Once you find the line containing "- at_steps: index" in the data below, copy it and each following line exactly, up to and including the line containing "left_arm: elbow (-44", and nothing else.

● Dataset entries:
*** Begin section ***

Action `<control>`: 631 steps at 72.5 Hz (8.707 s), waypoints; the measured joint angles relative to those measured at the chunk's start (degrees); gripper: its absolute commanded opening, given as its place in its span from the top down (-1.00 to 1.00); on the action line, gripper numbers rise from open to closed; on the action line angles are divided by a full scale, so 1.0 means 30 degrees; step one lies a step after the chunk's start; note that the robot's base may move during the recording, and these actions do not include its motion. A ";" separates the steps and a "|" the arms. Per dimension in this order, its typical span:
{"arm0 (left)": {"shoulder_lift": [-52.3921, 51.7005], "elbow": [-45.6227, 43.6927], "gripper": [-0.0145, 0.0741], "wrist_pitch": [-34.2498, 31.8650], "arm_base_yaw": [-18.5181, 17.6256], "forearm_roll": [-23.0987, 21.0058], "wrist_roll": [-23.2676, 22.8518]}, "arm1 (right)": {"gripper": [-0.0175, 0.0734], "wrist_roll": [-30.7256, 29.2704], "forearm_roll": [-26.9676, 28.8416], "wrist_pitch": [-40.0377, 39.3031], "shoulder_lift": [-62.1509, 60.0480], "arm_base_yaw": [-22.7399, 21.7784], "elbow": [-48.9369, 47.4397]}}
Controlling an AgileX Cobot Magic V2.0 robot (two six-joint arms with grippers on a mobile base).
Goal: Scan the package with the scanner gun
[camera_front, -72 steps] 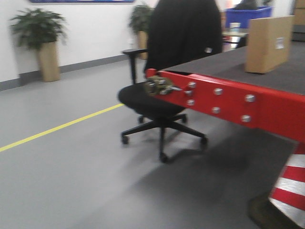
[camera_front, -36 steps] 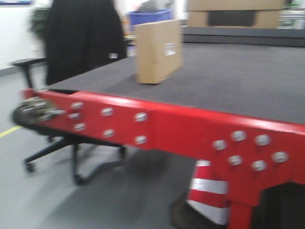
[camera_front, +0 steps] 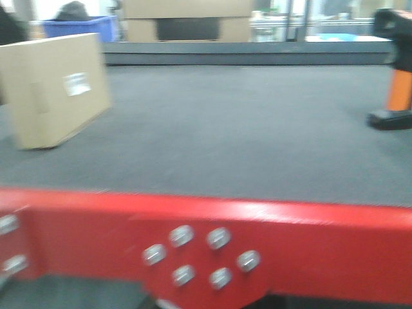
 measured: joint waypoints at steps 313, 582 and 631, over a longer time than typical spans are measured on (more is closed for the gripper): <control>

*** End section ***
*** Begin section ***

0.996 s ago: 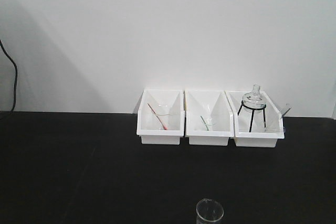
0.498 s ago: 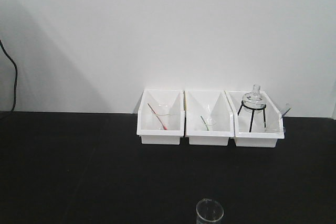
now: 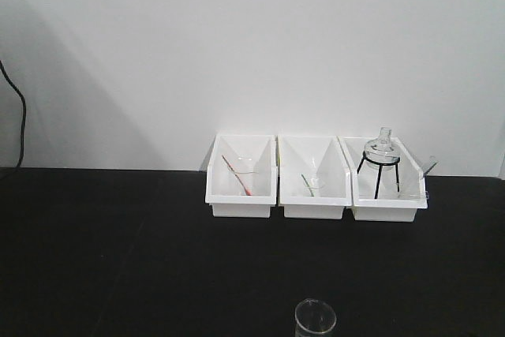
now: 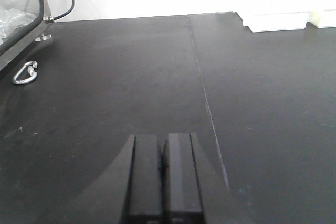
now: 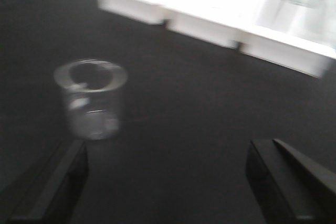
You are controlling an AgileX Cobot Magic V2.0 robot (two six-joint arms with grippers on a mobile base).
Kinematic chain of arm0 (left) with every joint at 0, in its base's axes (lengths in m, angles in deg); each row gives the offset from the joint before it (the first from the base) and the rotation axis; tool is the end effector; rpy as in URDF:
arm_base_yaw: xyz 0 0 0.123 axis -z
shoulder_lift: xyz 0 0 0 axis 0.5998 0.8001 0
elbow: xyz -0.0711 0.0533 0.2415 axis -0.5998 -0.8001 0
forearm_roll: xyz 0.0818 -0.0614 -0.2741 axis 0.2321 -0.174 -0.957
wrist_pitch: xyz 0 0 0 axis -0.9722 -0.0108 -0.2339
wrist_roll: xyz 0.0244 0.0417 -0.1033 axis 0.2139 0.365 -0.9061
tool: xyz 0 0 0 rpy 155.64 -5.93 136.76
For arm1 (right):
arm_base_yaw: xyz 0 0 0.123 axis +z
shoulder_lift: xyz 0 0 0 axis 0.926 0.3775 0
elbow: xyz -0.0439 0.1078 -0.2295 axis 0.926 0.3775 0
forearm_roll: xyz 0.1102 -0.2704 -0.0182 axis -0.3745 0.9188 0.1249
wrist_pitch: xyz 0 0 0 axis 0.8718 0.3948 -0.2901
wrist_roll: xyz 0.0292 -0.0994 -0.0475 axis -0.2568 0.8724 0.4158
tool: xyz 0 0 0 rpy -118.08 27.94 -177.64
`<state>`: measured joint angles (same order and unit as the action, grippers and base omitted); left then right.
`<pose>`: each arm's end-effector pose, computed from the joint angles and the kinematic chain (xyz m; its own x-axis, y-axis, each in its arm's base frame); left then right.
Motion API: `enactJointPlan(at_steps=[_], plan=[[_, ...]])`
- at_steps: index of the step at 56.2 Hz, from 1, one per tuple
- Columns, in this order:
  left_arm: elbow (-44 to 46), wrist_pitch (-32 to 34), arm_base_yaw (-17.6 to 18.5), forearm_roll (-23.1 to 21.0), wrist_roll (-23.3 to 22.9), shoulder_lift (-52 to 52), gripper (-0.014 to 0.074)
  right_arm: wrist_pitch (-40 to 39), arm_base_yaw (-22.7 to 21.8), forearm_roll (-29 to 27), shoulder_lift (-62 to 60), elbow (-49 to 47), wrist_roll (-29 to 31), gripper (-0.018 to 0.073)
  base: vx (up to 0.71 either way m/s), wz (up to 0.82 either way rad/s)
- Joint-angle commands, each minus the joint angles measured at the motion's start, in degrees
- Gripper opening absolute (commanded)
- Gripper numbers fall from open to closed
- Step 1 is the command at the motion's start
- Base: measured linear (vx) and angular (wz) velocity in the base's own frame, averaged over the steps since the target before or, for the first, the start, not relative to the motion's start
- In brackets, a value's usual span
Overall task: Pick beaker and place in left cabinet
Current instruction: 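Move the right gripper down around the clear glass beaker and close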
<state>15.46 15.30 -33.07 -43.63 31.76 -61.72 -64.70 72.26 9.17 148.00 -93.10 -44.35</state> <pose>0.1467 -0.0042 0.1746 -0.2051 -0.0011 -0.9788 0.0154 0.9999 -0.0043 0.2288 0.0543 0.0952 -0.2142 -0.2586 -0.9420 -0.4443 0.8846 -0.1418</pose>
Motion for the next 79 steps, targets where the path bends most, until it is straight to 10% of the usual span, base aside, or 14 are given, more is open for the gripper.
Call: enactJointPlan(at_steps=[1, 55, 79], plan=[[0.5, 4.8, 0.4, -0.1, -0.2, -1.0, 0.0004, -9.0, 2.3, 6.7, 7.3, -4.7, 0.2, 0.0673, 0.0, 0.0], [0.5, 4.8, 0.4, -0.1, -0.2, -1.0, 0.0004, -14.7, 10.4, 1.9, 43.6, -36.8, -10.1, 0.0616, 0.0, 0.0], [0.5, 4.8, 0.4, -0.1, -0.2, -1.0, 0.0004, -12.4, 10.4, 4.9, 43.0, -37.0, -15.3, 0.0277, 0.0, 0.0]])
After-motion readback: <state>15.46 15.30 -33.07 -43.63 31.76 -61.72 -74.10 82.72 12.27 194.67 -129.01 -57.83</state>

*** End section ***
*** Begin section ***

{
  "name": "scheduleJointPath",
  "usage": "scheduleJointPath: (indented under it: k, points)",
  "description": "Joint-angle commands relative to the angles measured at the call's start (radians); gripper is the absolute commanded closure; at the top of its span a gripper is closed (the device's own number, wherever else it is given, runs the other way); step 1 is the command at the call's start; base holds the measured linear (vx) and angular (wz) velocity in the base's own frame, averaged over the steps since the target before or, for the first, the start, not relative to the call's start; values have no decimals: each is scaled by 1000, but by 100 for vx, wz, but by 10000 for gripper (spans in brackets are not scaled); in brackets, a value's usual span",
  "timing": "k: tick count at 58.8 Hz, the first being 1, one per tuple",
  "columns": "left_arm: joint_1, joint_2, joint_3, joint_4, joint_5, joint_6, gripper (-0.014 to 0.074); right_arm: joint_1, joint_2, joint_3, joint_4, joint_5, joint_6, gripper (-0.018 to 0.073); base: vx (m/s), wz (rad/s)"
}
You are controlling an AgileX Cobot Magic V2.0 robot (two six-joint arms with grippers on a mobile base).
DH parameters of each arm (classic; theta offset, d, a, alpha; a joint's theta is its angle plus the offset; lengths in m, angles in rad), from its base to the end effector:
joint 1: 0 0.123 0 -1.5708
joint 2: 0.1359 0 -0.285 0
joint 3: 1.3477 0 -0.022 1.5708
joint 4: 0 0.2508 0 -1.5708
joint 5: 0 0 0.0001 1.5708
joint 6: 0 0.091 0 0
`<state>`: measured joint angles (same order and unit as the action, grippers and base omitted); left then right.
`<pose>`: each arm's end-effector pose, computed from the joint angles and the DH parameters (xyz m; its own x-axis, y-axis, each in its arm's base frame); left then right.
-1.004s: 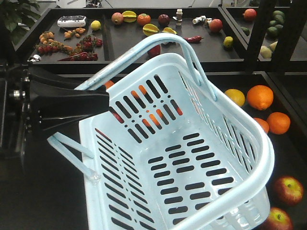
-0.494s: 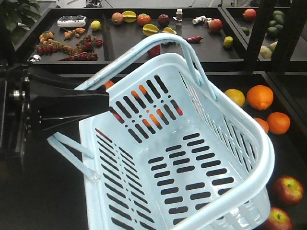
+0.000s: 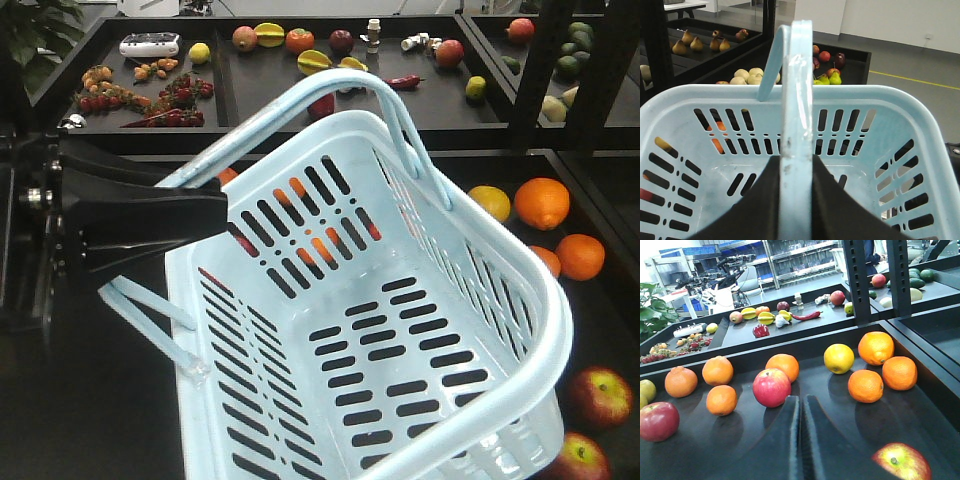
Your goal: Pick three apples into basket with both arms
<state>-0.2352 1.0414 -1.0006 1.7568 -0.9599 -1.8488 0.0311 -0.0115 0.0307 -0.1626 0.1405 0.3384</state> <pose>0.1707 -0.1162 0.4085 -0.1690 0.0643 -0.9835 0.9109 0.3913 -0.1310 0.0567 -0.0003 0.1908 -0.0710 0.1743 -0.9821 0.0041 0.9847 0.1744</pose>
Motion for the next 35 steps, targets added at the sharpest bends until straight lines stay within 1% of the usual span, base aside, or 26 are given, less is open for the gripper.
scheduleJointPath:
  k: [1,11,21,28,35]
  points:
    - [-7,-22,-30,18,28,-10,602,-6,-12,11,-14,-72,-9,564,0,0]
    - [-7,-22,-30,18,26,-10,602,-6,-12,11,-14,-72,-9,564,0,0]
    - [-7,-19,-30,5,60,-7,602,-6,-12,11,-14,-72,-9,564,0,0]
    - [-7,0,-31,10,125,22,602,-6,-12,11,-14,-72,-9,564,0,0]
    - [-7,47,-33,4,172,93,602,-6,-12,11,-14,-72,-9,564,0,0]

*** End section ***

● Result of this task:
- at_steps: index of the step at 56.2 Hz, from 1, one per tuple
- Columns, in this order:
  left_arm: elbow (-44 to 46), wrist_pitch (-32 to 34), arm_base_yaw (-17.6 to 18.5), forearm_roll (-23.1 to 21.0), wrist_roll (-23.3 to 22.9), shoulder_lift (-52 to 52), gripper (-0.014 to 0.074)

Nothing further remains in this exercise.